The United States and the 45 other countries that set the global rules on nuclear trade expect to be confronted with Chinese plans to flout those rules by building two reactors in Pakistan. The looming deal is emblematic of Beijing’s growing nuclear assertiveness and also threatens to undermine global nonproliferation efforts championed by President Obama. Washington should be critical of this transaction, but more importantly, the United States should use this opportunity to hold bilateral talks with China on nuclear trade, security and nonproliferation issues.
Beijing has a long history of supporting Pakistan’s nuclear program. But in 2004, China joined the Nuclear Suppliers Group (N.S.G.), the rulemaking body for nuclear trade, and agreed to halt nuclear commerce with states outside the Nuclear Nonproliferation Treaty, including Pakistan.
China’s export plans for Pakistan surfaced in February, after the U.S. concluded a civil nuclear deal with India, which, like Pakistan, has not signed the Nonproliferation Treaty. Washington arm-twisted other N.S.G. states, including China, to tolerate the deal and now U.S. companies will sell reactors to India.
The N.S.G.’s approval of commerce with India gave China an excuse to export more reactors to Pakistan. Beijing has three options: It can follow the U.S.-India example and request an exemption for Pakistan; it can claim that new exports are “grandfathered” by a pre-2004 China-Pakistan agreement and don’t violate the N.S.G. rules; or it can ignore the voluntary guidelines.
Washington’s position on the transaction has hardened. In June, U.S. officials told the N.S.G. that Washington would object if Beijing claimed that trade with Pakistan was grandfathered and that China should seek an exemption from group regulations. Last month, the State Department went further, telling lawmakers that the U.S. would also object should China seek an exemption.
Washington’s resolve not to rubber-stamp the export to Pakistan is a good sign. But it does not know how Beijing will respond to its latest stance. Diplomats from other N.S.G. countries say the matter is delicate because China approved Washington’s deal with India and expects reciprocity or a “face saver.”

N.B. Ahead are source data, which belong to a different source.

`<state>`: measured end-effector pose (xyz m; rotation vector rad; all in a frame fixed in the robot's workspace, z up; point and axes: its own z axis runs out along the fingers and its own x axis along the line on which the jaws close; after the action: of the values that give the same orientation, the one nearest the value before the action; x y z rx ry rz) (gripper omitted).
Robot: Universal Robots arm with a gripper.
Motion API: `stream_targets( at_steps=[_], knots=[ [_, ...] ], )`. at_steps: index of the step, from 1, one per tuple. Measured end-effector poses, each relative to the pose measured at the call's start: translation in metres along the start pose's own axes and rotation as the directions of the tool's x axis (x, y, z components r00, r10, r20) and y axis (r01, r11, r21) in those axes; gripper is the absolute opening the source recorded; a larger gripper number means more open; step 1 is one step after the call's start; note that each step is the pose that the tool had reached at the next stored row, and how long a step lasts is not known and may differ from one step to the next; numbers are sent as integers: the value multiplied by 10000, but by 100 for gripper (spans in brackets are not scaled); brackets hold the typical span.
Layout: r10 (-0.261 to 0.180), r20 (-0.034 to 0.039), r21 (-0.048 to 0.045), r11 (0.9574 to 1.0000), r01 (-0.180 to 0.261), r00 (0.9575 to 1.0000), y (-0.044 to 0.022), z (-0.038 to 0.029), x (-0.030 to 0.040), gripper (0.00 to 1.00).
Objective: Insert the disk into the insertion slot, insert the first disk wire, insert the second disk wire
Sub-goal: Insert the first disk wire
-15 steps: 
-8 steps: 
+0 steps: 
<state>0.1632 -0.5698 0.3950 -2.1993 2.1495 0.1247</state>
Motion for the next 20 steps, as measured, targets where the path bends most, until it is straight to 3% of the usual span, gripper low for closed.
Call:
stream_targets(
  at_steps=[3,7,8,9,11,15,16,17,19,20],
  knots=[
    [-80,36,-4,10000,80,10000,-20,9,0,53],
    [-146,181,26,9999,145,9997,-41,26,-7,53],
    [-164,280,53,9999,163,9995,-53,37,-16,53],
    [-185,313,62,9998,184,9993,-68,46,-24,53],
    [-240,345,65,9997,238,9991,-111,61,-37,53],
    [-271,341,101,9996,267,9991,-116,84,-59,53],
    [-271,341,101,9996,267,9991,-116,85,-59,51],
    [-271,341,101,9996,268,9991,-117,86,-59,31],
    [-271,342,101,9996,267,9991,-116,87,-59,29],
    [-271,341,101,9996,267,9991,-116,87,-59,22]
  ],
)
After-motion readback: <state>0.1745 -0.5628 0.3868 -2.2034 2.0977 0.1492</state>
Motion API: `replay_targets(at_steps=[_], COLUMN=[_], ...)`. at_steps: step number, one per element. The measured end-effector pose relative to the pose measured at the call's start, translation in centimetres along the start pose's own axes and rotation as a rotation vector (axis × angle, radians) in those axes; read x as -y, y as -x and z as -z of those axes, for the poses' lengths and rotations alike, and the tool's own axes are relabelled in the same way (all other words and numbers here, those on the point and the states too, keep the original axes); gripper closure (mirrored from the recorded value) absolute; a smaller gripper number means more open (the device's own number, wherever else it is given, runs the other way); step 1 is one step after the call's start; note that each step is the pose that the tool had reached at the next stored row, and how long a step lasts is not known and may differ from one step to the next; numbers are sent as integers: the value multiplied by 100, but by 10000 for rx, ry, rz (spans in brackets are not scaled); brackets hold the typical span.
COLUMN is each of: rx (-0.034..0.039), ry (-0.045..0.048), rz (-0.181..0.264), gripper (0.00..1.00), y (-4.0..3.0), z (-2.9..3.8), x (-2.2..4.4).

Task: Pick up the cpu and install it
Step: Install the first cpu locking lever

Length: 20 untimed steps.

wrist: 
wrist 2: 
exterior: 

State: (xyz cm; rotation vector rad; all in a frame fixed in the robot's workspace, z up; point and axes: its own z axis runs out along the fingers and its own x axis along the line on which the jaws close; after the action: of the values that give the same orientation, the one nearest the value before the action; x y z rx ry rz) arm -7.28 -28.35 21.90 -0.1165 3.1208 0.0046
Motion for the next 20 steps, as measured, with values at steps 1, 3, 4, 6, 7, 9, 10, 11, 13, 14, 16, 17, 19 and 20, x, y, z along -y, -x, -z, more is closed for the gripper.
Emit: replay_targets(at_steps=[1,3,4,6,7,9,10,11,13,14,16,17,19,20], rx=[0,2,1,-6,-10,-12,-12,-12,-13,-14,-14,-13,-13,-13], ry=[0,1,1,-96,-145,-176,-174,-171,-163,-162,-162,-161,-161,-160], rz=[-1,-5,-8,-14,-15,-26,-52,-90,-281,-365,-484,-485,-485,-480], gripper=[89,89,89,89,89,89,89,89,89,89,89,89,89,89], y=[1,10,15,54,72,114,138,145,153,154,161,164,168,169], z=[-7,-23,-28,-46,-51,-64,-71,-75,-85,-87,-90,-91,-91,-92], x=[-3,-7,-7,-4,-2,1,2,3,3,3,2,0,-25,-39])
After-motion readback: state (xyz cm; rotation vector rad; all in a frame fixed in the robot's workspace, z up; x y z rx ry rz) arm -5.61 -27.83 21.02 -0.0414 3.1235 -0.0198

Some group representatives hope that Washington’s opposition is an opening gambit toward a discussion with China. Talks could cover the terms under which the United States could eventually support a Chinese exemption; U.S. incentives to get China to better control nuclear exports; and Chinese support for a treaty designed to halt production of nuclear material for weapons.
N.S.G. representatives are also concerned that if Washington slams the door, Beijing could quit the group. China is investing billions on a civilian nuclear build-up. With over 60 percent of the world’s reactors under construction in China, the prospect of Beijing leaving the world’s nuclear trade regime is unsettling. The worst scenario is that a booming Chinese nuclear juggernaut unfettered by N.S.G. guidelines would spawn an impenetrable black market. So the U.S. and the N.S.G. need China to play by the rules — but also to remain in the N.S.G.

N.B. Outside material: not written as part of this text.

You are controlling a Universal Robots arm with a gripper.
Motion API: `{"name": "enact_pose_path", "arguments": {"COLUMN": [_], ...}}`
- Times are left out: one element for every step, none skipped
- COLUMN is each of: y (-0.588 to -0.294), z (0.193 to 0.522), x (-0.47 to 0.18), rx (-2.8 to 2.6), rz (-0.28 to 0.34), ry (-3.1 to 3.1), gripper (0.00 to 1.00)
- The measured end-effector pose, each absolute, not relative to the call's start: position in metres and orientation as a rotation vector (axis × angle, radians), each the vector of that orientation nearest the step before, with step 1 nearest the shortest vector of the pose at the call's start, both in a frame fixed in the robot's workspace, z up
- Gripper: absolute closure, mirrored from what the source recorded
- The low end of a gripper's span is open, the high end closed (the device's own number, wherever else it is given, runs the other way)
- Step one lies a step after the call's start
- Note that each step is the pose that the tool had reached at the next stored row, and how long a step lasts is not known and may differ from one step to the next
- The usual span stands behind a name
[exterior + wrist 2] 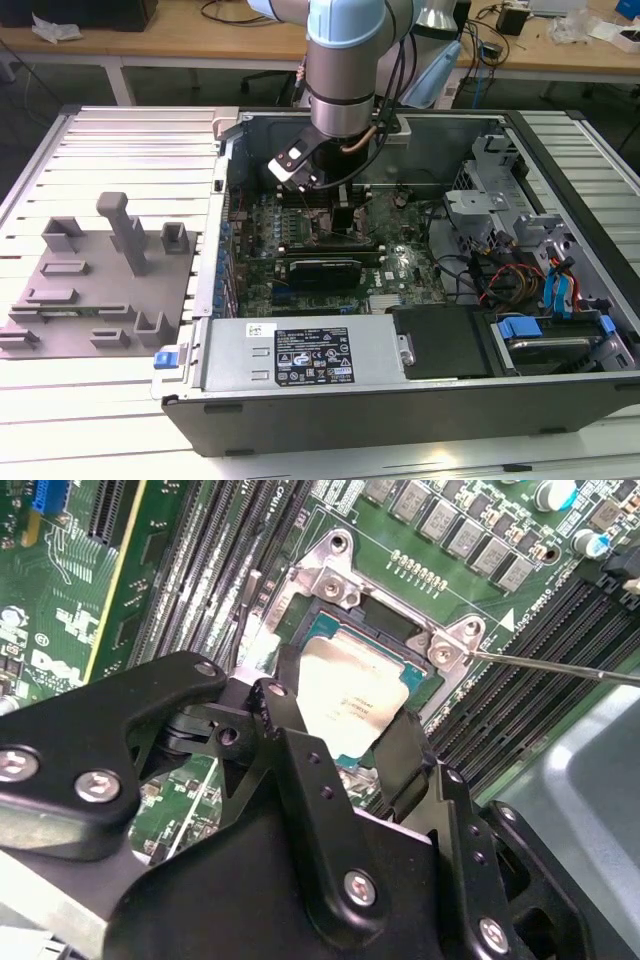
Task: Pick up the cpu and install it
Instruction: 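Place the cpu into insertion slot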
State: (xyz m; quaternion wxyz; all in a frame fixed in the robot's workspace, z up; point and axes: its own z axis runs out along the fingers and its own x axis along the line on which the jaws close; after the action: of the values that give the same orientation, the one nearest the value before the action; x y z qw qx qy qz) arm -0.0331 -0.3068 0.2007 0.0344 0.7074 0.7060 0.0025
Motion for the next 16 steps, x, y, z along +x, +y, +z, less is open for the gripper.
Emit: {"name": "enact_pose_path", "arguments": {"y": [-0.3068, -0.3068, -0.3068, -0.3068, -0.3068, -0.3068, -0.3068, -0.3068, -0.3069, -0.3069, -0.3069, -0.3069, -0.3069, -0.3069, -0.3069, -0.3069], "z": [0.2008, 0.2008, 0.2008, 0.2008, 0.2008, 0.2008, 0.2008, 0.2007, 0.2007, 0.2007, 0.2003, 0.1998, 0.1997, 0.1996, 0.1995, 0.1995], "x": [-0.0331, -0.0331, -0.0331, -0.0331, -0.0331, -0.0331, -0.0331, -0.0331, -0.0331, -0.0331, -0.0332, -0.0332, -0.0332, -0.0331, -0.0331, -0.0331], "rx": [2.175, 2.175, 2.175, 2.175, 2.175, 2.175, 2.175, 2.175, 2.175, 2.175, 2.175, 2.176, 2.176, 2.176, 2.176, 2.176], "rz": [0.008, 0.007, 0.007, 0.007, 0.007, 0.007, 0.007, 0.007, 0.007, 0.007, 0.008, 0.009, 0.009, 0.01, 0.01, 0.01], "ry": [2.17, 2.17, 2.17, 2.17, 2.17, 2.17, 2.17, 2.17, 2.17, 2.17, 2.17, 2.171, 2.171, 2.171, 2.171, 2.172], "gripper": [0.46, 0.46, 0.46, 0.46, 0.46, 0.46, 0.46, 0.46, 0.46, 0.46, 0.46, 0.46, 0.46, 0.46, 0.46, 0.46]}}
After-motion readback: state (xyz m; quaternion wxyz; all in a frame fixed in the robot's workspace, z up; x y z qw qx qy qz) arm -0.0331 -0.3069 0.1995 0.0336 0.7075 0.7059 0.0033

Washington has successfully pushed back against Chinese nuclear exports before by using carrots and sticks. China wants to build over 60 reactors. This is only possible if foreign companies continue to cooperate with Chinese ones. China also aims to export nuclear reactors, to Argentina, among others. Since Argentina is in the Nonproliferation Treaty, the export would conform to guidelines. But China would need approval from the foreign firms that designed the reactor. Bottom line: Nuclear suppliers have leverage over China.
Pakistan has massive energy problems, but building two small Chinese reactors, which Pakistan can scarcely afford, won’t quickly bring relief.
Unless diplomacy can circumvent the deal, it will be discussed during the N.S.G.’s November meeting. In the meantime, U.S. officials must show Beijing that there are better options than violating the rules, but avoid isolating China’s nuclear program.
In 10 years China could be the world’s biggest generator of nuclear power after the United States. It intends to become a major commercial plutonium hub and may develop a uranium enrichment industry. Beijing will clearly be a key player in preventing nuclear proliferation. It’s time for direct engagement — and it’s an opportune time to start.
Mark Hibbs, a senior associate at the Carnegie Endowment for International Peace.